Kalau dilihat sepintas, bebek korma ini mirip opor dari Jawa. Keduanya sama-sama bergelimang kuah santan putih. Yang membedakannya dengan opor adalah komposisi rempah yang lebih beragam dan kaya aroma. Selain itu, ditambah lagi dengan kelapa parut sangrai yang dihaluskan sampai keluar minyak. Semua itu membuat gurihnya bebek korma selapis di atas opor.
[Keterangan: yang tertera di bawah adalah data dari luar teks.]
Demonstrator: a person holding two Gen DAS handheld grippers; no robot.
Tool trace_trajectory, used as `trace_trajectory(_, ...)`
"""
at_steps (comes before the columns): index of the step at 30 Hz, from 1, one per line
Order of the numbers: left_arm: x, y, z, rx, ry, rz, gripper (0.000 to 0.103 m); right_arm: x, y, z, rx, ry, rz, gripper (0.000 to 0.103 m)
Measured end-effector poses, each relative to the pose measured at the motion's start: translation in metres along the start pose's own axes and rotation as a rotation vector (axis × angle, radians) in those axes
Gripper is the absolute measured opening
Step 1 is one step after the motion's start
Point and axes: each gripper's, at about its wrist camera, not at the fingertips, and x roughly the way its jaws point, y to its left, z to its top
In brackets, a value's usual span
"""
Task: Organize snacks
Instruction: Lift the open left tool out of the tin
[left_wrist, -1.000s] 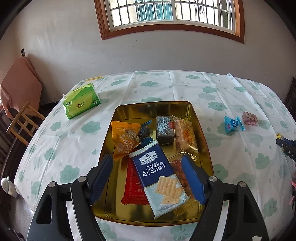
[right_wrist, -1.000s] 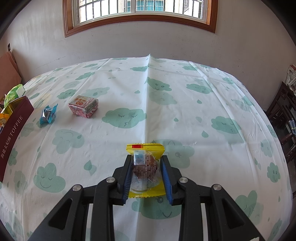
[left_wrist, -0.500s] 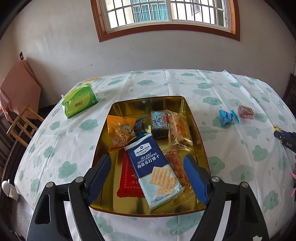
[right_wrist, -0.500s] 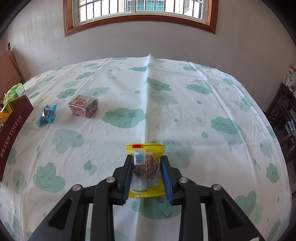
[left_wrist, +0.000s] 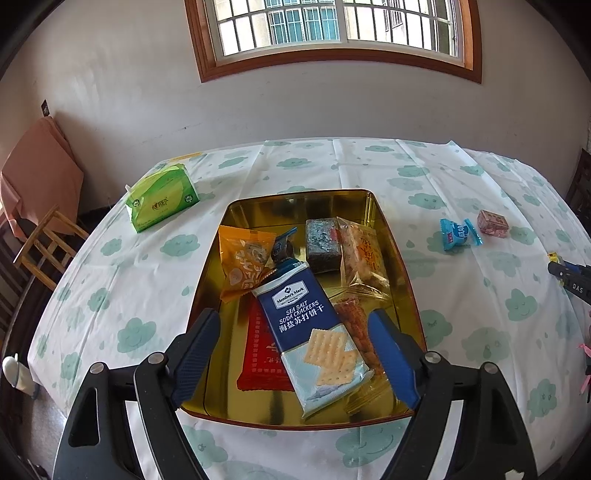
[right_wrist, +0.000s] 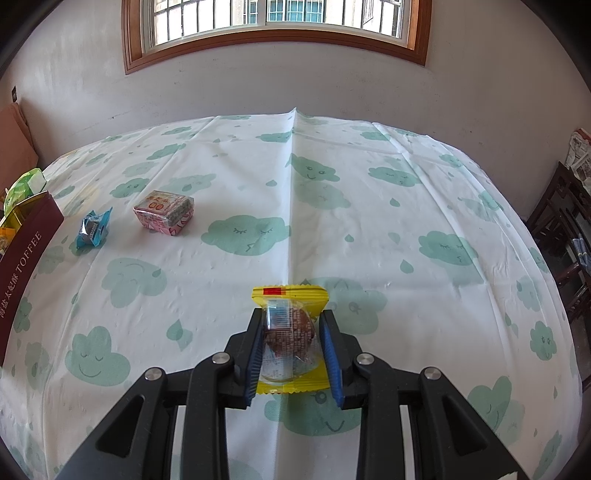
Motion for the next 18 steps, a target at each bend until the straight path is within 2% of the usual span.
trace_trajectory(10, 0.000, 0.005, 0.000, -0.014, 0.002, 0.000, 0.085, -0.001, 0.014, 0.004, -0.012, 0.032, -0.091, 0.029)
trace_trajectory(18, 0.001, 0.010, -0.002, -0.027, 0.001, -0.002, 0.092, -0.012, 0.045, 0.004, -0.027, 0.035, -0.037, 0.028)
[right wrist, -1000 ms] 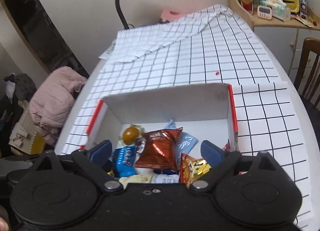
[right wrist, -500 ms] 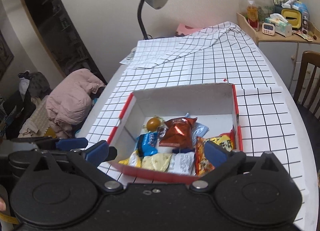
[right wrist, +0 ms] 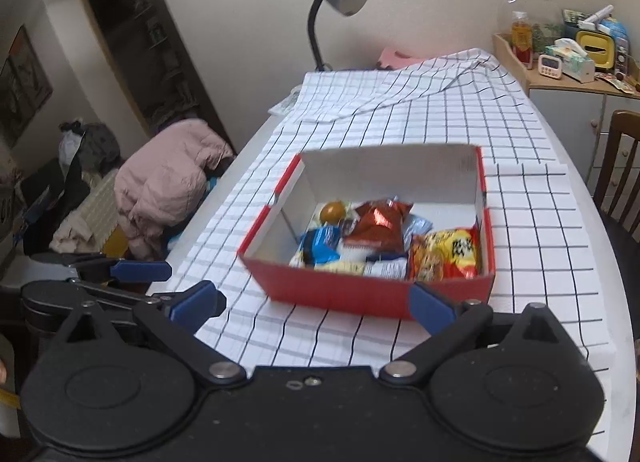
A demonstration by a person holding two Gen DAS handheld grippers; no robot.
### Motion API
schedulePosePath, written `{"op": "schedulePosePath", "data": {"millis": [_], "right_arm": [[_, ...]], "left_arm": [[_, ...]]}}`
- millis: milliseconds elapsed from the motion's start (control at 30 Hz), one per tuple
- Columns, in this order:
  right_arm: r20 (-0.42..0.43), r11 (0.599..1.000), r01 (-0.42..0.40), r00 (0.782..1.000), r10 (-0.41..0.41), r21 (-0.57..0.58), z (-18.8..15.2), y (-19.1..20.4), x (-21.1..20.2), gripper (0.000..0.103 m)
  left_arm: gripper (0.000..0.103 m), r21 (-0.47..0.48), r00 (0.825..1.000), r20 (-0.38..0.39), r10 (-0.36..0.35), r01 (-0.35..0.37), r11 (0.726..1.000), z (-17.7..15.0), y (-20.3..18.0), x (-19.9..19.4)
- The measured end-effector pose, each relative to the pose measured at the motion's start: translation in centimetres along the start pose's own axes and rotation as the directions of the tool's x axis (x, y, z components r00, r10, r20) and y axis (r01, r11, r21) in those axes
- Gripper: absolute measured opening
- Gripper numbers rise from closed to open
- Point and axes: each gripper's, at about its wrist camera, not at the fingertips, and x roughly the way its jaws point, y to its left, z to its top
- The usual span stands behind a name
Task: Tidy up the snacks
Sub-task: 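Withdraw both tools and lower them toward the green packet and purple candy, then grasp the green packet with the left tool while the right tool grasps the purple candy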
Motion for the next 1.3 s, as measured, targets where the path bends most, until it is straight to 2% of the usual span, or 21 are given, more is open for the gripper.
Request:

Proses memasak yang menggunakan api kecil dan agak lama, membuat daging bebek sangat empuk, dan kaldu bebek keluar sempurna. Kuatnya aneka rempah mampu menghilangkan aroma daging bebek yang khas. Bahkan, kekuatan rempah masakan korma juga bisa menghilangkan aroma prengus daging kambing. Karena itu kita juga bisa menemukan masakan kambing korma di rumah makan Aceh.
Sie itek alias kari bebek juga hadir dalam versi lain, yaitu sie itek masak meubleng alias kari bebek masak merah. Bedanya, masakan ini berwarna merah karena penggunaan cabai merah dalam jumlah yang cukup banyak, sehingga membuat masakan ini bercitarasa pedas.
Selain dengan nasi putih, saya selalu menyantap bebek korma dengan sepiring kecil pacri nenas, sejenis acar yang sudah dimasak dengan sedikit kuah berempah sampai airnya kering. Rasa asam, manis, segar, dan harum cocok sekali untuk mengimbangi rasa gurih bebek korma.